Pharma production companies are offering a stream of new pills and powders every year, many times the numbers on earth. Distribution companies test these substances and decide on how to present them on the market. They decide what problem the medication is supposed to address, and they inform their customers on the benefits and risks. They want as many products on the market and as quickly as possible because that is their business. It also drives costs down dramatically, often lower than 10% of the costs on earth.
Without state licensing agencies, everybody on OboxPlanet knows that all products have potential benefits and potential risks and that here is no 100% certainty either way. What consumer want is maximum transparency as to what is known. Distributors publish this information in the most consumer-friendly form. There are scales of benefits and risks, from 1 through 10. And there are lots of consumer protection and medical advice agencies which help consumers make the choice that best fits their risk profile. And once again, competition keeps everybody honest and on their toes.

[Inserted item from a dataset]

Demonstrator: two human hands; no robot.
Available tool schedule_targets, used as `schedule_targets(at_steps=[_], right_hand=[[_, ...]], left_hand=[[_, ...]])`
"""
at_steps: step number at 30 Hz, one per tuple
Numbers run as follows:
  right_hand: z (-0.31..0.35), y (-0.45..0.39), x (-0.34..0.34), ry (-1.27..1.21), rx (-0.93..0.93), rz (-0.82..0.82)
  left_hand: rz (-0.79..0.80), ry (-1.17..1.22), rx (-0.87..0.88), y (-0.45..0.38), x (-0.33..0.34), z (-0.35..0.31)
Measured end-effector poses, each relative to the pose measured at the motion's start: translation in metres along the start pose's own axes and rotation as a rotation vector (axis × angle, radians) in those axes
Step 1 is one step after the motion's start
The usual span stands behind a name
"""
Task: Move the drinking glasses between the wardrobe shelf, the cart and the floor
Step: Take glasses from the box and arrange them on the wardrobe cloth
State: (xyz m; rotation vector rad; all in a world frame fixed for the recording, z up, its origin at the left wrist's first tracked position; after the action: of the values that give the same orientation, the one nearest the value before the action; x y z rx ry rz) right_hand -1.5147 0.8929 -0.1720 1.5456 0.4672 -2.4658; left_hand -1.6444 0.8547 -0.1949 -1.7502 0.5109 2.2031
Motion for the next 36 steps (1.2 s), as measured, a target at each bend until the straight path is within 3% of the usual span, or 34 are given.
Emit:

Much more and cheaper medication which hits the market years earlier than on earth leads to much faster medical research. On OboxPlanet, all the major plagues we have are treatable: Parkinson, cancer, diabetes, overweight, dementia…
This last perspective is the positive illustration of the destructive effects patent laws have on earth. And now we could cite examples on earth where literally millions of people have suffered and died unnecessarily because of patent restrictions and health regulations. Instead, we want to end on a cheerful note and a call to action.

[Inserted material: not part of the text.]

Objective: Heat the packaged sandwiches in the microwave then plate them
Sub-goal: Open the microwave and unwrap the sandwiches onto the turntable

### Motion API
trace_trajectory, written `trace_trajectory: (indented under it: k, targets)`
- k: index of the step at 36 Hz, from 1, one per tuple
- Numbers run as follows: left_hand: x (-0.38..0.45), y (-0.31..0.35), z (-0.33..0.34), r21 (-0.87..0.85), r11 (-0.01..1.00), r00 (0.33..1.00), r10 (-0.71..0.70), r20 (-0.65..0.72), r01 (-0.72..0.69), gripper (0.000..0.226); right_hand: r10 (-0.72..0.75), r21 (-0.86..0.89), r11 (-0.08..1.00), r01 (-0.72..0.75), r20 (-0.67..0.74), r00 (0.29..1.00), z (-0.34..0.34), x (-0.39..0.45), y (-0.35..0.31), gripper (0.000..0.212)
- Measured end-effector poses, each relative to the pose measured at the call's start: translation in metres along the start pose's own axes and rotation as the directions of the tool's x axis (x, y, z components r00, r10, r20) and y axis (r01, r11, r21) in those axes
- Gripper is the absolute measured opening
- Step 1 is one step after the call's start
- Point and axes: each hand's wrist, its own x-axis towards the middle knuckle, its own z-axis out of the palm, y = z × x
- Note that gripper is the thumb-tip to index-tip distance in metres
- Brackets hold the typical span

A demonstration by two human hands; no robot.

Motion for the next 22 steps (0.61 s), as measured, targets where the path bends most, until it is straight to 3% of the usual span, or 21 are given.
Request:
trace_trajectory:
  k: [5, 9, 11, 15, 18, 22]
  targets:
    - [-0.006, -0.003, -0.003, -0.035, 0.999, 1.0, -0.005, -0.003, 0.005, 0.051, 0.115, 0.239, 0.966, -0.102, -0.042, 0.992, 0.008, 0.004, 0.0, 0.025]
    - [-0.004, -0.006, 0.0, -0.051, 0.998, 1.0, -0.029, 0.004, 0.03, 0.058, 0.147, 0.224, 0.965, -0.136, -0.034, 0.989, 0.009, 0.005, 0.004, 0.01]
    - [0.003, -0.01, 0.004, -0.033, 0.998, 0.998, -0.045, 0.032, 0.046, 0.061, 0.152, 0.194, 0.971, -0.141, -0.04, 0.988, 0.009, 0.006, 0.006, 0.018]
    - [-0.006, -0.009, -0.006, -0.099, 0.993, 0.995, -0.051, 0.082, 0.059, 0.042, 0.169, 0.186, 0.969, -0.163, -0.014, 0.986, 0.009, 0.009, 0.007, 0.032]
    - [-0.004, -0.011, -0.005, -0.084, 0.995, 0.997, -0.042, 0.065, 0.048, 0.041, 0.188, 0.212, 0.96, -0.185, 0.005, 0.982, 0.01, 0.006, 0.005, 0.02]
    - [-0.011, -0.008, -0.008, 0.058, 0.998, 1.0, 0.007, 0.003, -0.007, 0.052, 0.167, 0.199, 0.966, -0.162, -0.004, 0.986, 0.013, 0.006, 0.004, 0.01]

Patent and Copyright are entrenched with political and economic interests to the point where they are treated like a holy cow, like the state itself. We hope we could show you that things would work quite well, in fact much better, without them. And we can abolish them anytime. Even easier than the state
What experiences on Earth, past and present, help us understand life on the OboxPlanet?
Do patents and copyright truly encourage and foster scientific and material progress? This question has been extensively debated, as there are significant economic and political interests involved in preserving and expanding such rights. However, the conclusive evidence on this matter remains elusive.

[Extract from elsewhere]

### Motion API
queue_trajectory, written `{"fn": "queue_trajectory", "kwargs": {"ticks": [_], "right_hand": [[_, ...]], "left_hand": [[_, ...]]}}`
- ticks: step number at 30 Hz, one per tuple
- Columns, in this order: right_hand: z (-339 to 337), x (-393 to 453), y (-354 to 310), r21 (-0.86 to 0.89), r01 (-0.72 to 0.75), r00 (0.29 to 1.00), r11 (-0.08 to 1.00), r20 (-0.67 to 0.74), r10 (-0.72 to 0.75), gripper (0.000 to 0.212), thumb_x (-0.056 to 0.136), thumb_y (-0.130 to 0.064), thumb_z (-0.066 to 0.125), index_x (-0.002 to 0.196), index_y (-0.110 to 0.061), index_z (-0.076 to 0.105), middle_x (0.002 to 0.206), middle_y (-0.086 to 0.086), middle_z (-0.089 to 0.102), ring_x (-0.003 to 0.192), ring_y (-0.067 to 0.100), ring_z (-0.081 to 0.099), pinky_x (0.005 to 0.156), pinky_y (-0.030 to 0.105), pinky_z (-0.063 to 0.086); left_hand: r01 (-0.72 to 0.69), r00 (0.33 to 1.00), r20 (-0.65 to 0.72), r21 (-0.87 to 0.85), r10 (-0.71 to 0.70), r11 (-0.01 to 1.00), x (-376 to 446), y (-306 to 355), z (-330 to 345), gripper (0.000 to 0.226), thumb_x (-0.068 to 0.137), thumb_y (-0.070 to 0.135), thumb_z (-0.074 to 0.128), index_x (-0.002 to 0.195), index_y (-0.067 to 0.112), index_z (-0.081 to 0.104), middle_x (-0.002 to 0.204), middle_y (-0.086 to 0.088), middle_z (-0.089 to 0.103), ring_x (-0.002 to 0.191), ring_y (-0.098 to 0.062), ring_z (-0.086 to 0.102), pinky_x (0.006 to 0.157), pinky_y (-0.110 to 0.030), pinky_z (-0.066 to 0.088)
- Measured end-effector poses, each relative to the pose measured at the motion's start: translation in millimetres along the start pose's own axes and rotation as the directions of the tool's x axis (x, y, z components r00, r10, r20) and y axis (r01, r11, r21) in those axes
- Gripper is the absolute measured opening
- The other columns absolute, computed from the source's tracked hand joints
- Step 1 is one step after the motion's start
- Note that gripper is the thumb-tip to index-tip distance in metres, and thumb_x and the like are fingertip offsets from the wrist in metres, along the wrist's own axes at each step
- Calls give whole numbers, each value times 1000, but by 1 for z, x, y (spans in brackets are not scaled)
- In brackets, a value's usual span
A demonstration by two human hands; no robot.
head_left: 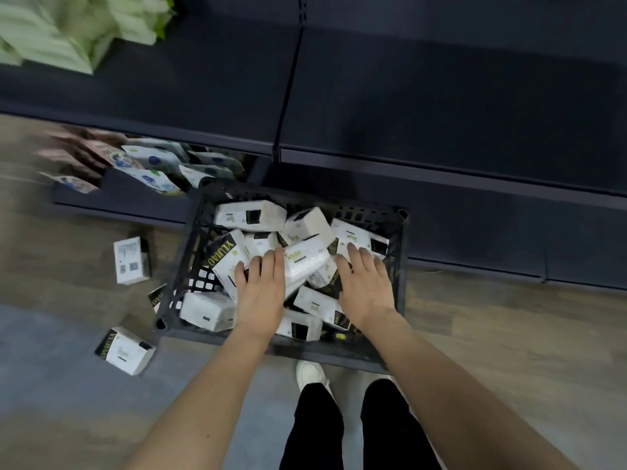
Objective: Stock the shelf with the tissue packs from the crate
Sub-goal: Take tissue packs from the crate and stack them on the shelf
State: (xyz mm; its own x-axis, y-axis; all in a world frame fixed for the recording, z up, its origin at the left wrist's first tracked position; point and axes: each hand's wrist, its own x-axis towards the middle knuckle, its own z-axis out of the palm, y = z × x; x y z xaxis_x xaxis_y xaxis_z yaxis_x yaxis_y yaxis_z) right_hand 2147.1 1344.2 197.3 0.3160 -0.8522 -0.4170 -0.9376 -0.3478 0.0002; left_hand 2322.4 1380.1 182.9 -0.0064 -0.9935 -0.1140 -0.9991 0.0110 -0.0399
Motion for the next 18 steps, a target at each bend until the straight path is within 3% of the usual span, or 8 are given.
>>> {"fn": "queue_trajectory", "kwargs": {"ticks": [9,15,18], "right_hand": [[-82,-27,4,78,-54,990,996,-122,63,86,92,-20,48,148,-16,-16,157,10,-10,144,29,1,116,44,7],[-125,-45,16,89,-60,976,994,-205,78,86,91,-22,53,150,-16,-10,158,9,-6,144,27,4,116,42,6],[-143,-59,23,61,-73,959,995,-269,87,89,86,-29,63,151,-16,3,158,9,7,143,27,15,115,43,14]], "left_hand": [[-213,938,-249,136,241,968,4,3,-81,75,56,5,69,126,4,43,114,-14,54,103,-30,47,93,-51,34],[-306,875,-331,187,354,933,4,11,-129,85,50,6,77,127,4,41,115,-12,43,104,-29,43,90,-47,32],[-346,844,-361,201,397,917,6,17,-154,90,47,7,80,128,4,39,117,-11,41,106,-29,42,91,-47,30]]}}
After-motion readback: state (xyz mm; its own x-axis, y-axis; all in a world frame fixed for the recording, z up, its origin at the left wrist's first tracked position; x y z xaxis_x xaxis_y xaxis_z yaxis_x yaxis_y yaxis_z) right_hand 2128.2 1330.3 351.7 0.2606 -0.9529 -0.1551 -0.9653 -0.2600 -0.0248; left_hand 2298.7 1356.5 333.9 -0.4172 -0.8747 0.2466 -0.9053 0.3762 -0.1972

In their highly accessible book “Against Intellectual Monopoly,” the authors, Michele Boldrin and David K. Levine, set out once more to justify legal restrictions but arrive at an opposing conclusion. They present compelling historical evidence and conduct thorough economic analysis to support their arguments, proposing that innovation and progress can flourish even in the absence of intellectual property monopolies.
Now it’s your turn:
Can you imagine what it would mean if technological progress were two, five or ten times faster?
Things we could learn and implement from the OboxPlanet:
Abolish copyright. It is a dead letter anyway; all it produces is destruction and frustration and the delay of businesses to adjust to this fact.
Abolish all patent laws. They have an unimaginably destructive effect, notably in the medical field. They take decades from potential life expectancy and prolong unnecessary suffering.